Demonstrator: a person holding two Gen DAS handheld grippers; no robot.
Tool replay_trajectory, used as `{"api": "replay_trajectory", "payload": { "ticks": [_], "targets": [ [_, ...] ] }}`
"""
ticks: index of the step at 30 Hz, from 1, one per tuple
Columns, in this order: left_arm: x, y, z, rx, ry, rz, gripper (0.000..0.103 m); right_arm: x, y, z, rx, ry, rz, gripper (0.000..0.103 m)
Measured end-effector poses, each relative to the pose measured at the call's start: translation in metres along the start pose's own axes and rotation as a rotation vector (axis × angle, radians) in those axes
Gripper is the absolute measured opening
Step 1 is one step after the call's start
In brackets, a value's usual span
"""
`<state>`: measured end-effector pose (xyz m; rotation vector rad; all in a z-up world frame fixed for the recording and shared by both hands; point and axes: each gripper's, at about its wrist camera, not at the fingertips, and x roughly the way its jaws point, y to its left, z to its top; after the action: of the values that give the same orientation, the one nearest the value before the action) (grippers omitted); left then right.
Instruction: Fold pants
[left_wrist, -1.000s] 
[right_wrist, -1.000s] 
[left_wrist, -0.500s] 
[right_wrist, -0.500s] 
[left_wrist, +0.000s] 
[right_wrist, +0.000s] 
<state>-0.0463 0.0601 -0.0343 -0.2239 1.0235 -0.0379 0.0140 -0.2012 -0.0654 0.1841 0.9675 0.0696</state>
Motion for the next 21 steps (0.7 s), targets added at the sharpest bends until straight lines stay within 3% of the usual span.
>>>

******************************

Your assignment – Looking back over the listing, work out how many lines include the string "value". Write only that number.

Answer below – 2